Aim of the exercise ▸ Exactly how many lines in the data below contain the string "person"? Give that number and nothing else.

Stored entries
=-=-=-=-=

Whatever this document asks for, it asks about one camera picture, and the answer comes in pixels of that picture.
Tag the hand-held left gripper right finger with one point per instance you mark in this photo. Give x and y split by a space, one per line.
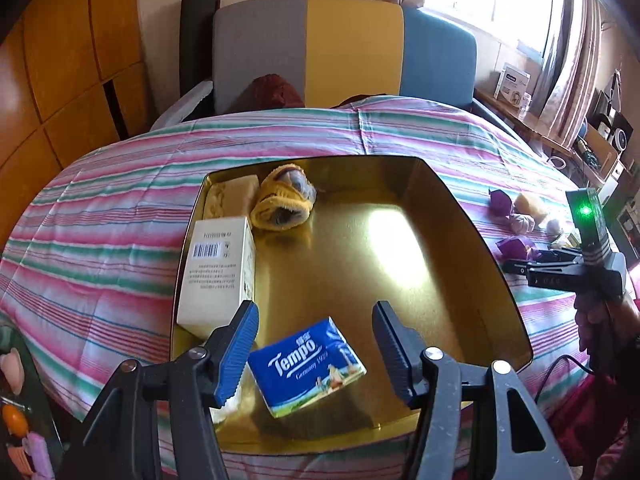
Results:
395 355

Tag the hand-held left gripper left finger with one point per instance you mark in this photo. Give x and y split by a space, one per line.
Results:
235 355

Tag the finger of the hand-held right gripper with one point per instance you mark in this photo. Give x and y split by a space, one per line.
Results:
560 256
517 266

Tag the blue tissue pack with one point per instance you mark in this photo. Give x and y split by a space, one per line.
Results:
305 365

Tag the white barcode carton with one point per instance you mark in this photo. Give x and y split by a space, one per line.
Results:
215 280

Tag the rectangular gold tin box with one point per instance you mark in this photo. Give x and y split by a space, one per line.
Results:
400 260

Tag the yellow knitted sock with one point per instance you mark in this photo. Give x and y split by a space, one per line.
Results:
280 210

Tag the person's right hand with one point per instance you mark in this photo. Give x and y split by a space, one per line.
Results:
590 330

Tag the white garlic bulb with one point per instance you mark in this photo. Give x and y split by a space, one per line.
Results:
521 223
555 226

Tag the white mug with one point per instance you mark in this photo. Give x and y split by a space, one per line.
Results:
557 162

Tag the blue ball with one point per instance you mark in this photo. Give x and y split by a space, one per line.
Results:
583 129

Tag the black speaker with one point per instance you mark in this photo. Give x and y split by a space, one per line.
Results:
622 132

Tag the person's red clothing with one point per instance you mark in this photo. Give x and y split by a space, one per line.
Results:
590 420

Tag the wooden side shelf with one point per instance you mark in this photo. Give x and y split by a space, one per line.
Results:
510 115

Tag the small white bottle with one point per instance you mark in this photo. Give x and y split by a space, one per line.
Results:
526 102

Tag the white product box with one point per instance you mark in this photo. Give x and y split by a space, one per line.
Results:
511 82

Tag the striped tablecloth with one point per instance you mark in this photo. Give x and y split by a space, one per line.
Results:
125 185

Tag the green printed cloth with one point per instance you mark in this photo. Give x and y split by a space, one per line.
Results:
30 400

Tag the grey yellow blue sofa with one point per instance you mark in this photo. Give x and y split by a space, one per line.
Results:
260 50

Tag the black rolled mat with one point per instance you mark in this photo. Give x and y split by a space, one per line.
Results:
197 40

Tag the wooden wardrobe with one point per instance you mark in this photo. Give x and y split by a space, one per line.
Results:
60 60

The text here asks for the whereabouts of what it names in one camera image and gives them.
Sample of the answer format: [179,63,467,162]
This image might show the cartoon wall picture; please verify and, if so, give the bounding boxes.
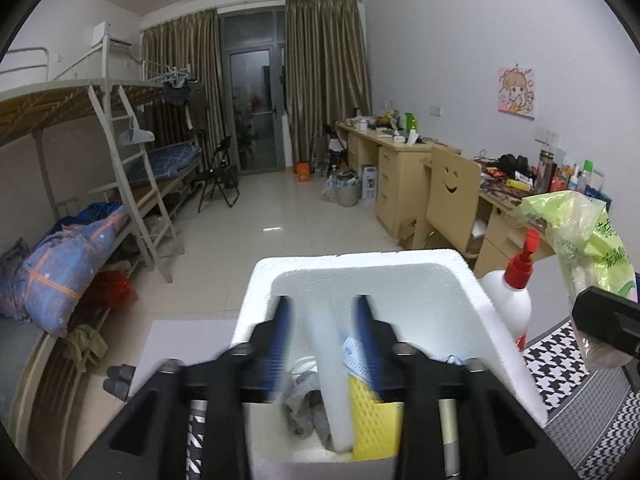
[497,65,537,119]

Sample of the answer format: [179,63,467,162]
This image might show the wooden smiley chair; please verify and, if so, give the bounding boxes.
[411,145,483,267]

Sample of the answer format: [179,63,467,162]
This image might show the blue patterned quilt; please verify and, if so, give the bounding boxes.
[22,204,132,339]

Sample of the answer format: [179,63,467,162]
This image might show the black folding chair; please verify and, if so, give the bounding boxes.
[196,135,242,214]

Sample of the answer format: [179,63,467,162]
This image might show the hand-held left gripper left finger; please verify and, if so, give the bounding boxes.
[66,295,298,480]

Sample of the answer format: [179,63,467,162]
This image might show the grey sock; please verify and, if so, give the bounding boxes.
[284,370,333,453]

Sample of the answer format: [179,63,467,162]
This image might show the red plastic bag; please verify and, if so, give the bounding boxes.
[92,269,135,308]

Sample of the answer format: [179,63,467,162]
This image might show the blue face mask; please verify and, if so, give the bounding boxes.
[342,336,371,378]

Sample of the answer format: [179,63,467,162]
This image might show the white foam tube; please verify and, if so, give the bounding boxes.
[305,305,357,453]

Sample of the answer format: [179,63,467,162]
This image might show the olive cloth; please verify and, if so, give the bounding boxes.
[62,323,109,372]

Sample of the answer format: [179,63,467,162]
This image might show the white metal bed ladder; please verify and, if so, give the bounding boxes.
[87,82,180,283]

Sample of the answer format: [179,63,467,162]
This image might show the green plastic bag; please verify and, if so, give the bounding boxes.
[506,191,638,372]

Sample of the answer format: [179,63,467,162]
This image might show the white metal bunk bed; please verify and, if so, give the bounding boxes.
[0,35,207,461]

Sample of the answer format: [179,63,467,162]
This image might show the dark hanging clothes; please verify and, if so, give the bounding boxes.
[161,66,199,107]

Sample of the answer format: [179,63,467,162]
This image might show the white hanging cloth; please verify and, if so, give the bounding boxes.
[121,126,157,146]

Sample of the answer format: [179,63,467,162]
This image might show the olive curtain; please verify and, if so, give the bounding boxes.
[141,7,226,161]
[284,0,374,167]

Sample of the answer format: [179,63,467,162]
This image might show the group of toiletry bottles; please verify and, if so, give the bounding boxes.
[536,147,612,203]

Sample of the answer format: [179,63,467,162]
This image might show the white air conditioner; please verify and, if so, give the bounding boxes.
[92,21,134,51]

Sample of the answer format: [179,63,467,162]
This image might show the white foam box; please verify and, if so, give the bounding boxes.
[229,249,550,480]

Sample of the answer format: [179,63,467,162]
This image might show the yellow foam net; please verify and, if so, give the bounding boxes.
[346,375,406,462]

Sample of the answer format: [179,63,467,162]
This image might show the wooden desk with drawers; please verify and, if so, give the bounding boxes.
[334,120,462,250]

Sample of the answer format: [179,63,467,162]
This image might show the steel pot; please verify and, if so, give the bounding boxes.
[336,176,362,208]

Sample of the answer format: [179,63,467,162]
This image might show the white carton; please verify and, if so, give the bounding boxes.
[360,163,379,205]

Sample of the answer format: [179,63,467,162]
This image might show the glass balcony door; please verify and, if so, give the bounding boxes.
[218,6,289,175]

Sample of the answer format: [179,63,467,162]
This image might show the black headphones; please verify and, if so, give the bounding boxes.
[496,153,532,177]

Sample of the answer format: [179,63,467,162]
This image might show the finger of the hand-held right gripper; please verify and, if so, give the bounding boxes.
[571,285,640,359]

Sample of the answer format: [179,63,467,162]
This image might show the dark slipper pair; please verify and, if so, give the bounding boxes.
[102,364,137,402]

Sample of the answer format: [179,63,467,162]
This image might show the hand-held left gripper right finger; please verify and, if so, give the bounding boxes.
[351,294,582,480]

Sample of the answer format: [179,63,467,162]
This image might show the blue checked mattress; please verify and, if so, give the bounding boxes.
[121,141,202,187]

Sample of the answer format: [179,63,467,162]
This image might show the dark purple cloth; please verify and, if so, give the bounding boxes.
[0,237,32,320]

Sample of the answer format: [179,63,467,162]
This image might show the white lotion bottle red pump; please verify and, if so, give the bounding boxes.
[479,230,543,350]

=-=-=-=-=

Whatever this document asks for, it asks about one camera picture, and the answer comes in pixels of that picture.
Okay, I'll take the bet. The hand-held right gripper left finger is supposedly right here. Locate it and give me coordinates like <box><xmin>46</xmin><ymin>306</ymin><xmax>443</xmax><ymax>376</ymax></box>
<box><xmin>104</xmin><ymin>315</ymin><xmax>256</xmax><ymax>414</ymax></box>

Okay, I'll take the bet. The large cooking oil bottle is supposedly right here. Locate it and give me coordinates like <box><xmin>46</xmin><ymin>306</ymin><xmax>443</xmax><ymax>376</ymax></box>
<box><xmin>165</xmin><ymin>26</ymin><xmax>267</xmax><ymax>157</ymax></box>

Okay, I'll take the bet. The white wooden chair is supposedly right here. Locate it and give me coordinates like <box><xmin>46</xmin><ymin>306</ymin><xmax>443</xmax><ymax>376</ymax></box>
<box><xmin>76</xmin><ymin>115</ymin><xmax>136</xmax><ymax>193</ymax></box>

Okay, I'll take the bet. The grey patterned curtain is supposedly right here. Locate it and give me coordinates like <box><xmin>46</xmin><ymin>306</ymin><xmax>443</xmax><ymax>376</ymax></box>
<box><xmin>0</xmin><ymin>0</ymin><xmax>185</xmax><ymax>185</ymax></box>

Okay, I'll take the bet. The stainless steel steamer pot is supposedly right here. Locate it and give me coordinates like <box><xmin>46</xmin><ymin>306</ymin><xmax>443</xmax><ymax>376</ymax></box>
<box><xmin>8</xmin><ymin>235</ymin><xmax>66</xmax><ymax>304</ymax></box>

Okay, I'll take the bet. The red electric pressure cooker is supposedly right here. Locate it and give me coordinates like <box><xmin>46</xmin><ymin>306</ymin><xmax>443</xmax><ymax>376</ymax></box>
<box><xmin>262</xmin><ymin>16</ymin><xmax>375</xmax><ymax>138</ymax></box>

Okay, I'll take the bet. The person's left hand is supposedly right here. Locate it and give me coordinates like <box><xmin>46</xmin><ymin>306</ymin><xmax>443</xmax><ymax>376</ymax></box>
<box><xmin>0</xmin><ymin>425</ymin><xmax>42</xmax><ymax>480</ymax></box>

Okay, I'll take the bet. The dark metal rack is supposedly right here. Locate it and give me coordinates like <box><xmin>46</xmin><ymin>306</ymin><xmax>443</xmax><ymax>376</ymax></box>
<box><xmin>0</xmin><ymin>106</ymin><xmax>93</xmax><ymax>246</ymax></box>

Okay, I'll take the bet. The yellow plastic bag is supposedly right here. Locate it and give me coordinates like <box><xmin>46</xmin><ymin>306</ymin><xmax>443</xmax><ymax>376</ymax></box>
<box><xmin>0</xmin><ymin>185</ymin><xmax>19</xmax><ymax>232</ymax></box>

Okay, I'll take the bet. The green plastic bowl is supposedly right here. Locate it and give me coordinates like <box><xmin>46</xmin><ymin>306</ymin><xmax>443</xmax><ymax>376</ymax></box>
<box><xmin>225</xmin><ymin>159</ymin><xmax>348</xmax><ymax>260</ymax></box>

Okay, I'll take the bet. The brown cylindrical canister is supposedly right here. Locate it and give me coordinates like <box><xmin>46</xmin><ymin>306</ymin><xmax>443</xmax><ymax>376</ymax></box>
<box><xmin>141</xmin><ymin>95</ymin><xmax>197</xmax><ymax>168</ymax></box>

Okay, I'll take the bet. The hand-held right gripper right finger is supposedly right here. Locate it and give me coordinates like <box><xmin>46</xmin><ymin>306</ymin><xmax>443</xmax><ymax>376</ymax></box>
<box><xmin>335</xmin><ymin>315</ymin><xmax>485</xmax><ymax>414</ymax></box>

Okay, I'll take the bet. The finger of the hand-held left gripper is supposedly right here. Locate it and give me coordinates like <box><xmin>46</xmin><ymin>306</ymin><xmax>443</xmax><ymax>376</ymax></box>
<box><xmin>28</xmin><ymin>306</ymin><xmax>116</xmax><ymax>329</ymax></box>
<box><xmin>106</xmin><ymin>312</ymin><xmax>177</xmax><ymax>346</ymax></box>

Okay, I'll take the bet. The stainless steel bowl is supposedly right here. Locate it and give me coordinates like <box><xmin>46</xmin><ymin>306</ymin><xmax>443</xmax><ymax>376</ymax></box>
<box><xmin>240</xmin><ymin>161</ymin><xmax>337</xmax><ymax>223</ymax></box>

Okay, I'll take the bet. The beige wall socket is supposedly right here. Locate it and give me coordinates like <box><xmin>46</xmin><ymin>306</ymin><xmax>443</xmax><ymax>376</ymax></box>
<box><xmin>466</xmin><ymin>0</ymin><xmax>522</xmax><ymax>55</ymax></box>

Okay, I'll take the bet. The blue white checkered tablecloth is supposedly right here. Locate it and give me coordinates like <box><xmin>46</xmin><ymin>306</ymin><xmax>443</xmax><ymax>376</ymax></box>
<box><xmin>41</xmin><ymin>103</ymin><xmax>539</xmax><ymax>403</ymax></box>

=-=-=-=-=

Written solution ▸ 3